◆ Problem to work on: Return the complete listing exactly as it reads, with each picture removed.

◆ Available data:
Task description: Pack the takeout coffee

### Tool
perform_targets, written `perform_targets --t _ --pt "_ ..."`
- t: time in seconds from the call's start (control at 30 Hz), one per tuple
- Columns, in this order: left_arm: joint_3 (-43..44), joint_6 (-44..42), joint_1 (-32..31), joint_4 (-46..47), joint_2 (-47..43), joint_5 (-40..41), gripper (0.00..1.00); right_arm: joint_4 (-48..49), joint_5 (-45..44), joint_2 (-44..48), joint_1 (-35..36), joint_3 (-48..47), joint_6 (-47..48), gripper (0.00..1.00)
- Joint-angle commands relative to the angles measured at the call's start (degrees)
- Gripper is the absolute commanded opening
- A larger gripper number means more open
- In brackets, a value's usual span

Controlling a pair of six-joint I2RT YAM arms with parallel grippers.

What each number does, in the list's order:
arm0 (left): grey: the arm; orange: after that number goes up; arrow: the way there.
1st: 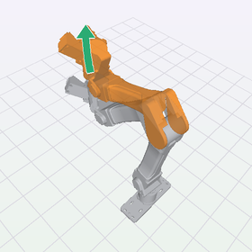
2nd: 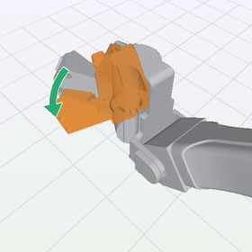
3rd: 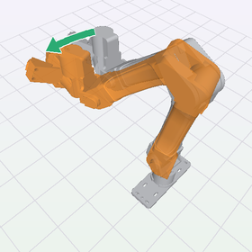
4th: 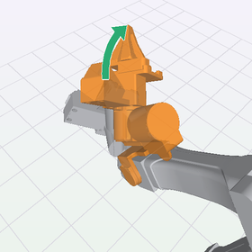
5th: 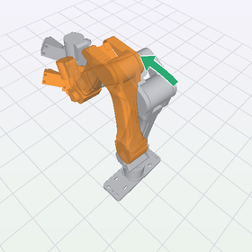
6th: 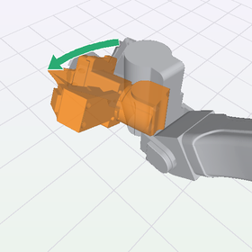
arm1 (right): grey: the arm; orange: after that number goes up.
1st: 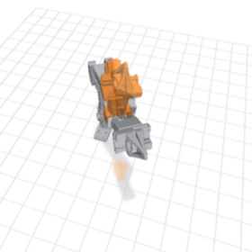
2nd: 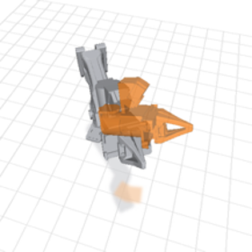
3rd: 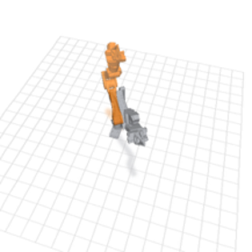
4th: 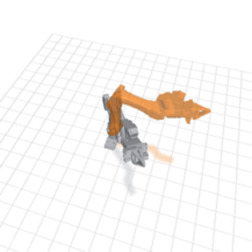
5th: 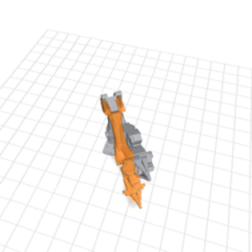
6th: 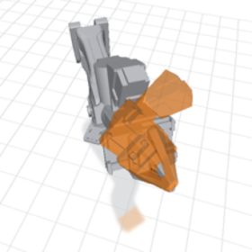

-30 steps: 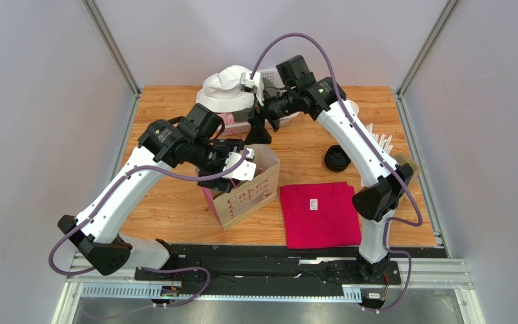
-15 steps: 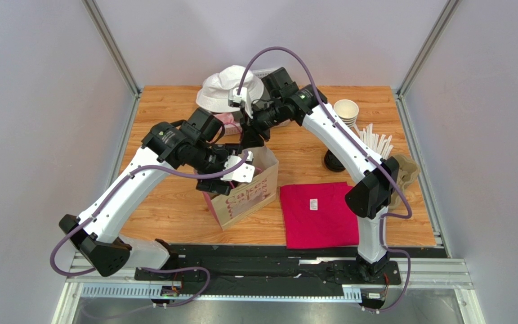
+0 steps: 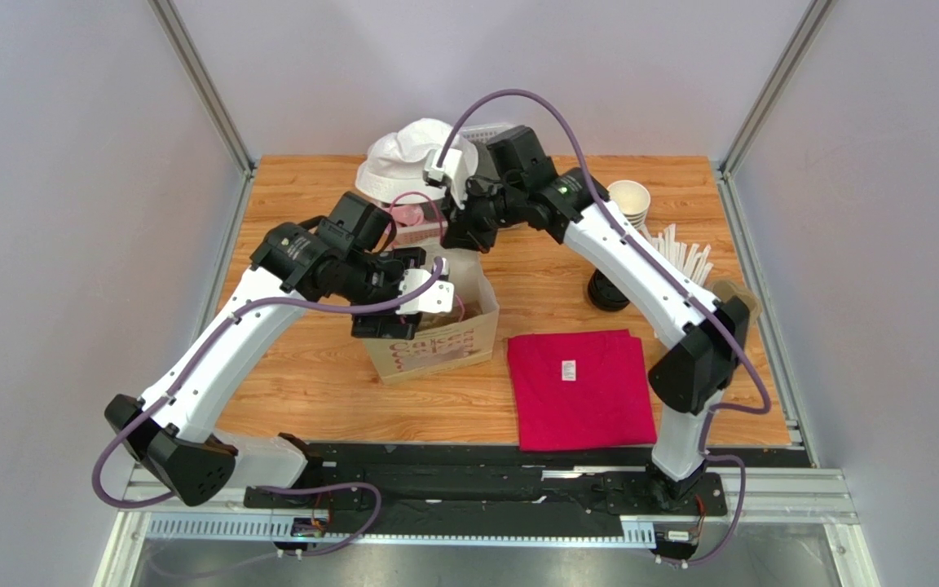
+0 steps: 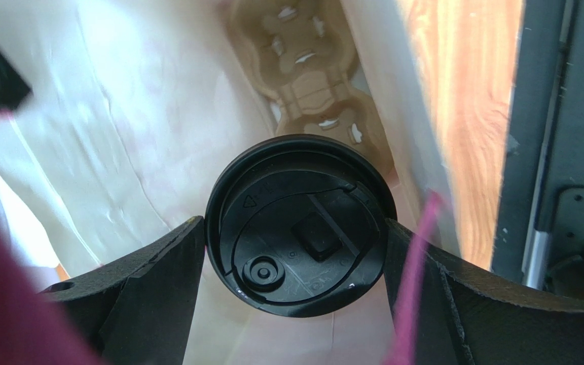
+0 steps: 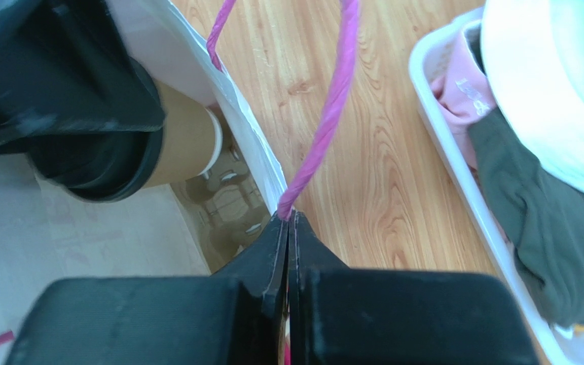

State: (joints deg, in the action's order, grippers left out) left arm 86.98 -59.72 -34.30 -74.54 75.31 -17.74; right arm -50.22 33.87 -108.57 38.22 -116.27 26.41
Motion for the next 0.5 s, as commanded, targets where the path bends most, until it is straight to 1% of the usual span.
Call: perform_targets --t 0.0,0.17,0.27,0.3,0.37,0.47 --pt "-3.8 2.3 0.5 5.8 -3.0 2.2 0.23 14.3 -7.2 11.4 1.2 8.9 -4.2 0.00" --pt "-10.5 5.1 0.5 13.4 -6.3 4.1 0.23 24.3 -11.9 19.3 2.6 21.0 -5.1 0.00" --pt "-13.1 7.4 0.5 17.1 -8.7 3.6 0.23 29.8 -13.4 22.5 3.0 25.6 -4.0 0.00" --pt "-13.7 8.0 0.5 17.8 -9.6 3.2 0.23 31.0 -13.7 23.2 3.0 28.3 -3.7 0.00" --pt "-14.8 9.6 0.5 19.8 -11.9 1.9 0.24 33.2 -14.1 24.0 2.9 30.3 -2.8 0.00" --pt "-14.9 11.8 0.5 21.5 -14.1 0.6 0.25 33.9 -14.4 24.3 2.9 32.5 -2.2 0.00"
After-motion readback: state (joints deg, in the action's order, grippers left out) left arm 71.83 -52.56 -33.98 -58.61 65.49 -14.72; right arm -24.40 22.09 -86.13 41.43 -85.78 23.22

◆ Problem solution:
Task description: Pack the takeout coffee

### Tool
perform_targets, written `perform_targets --t _ --pt "_ ..."`
- t: time in seconds from the call's start (control at 30 Hz), one per tuple
- Columns, in this order: left_arm: joint_3 (-43..44), joint_6 (-44..42), joint_1 (-32..31), joint_4 (-46..47), joint_2 (-47..43), joint_5 (-40..41), gripper (0.00..1.00); right_arm: joint_4 (-48..49), joint_5 (-45..44), joint_2 (-44..48), joint_1 (-35..36), joint_3 (-48..47), joint_6 (-47..48), gripper (0.00..1.00)
- Joint-angle commands relative to the angles measured at the call's start (degrees)
- Gripper is the absolute commanded opening
- A larger gripper number means more open
- In brackets, a value's usual span

Controlling a pair of six-joint I2RT YAM arms with parallel grippers.

What each number does, in the list's order:
arm0 (left): grey: the arm; orange: after that number goes up; arrow: the way there.
1st: 
2nd: 
3rd: 
4th: 
5th: 
6th: 
arm1 (right): grey: the arm; orange: after that number goes up.
1st: 
2nd: 
3rd: 
4th: 
5th: 
6th: 

-30 steps: 
-15 steps: 
+0 steps: 
+0 steps: 
+0 steps: 

State: (joints deg, in the action's order, grippers left out) left arm 86.98 -59.72 -34.30 -74.54 75.31 -17.74; right arm -50.22 33.87 -108.57 38.22 -116.27 26.41
Motion for the next 0.5 s, as commanded, targets where the path bends most, until it is straight to 1% of the usual span.
Call: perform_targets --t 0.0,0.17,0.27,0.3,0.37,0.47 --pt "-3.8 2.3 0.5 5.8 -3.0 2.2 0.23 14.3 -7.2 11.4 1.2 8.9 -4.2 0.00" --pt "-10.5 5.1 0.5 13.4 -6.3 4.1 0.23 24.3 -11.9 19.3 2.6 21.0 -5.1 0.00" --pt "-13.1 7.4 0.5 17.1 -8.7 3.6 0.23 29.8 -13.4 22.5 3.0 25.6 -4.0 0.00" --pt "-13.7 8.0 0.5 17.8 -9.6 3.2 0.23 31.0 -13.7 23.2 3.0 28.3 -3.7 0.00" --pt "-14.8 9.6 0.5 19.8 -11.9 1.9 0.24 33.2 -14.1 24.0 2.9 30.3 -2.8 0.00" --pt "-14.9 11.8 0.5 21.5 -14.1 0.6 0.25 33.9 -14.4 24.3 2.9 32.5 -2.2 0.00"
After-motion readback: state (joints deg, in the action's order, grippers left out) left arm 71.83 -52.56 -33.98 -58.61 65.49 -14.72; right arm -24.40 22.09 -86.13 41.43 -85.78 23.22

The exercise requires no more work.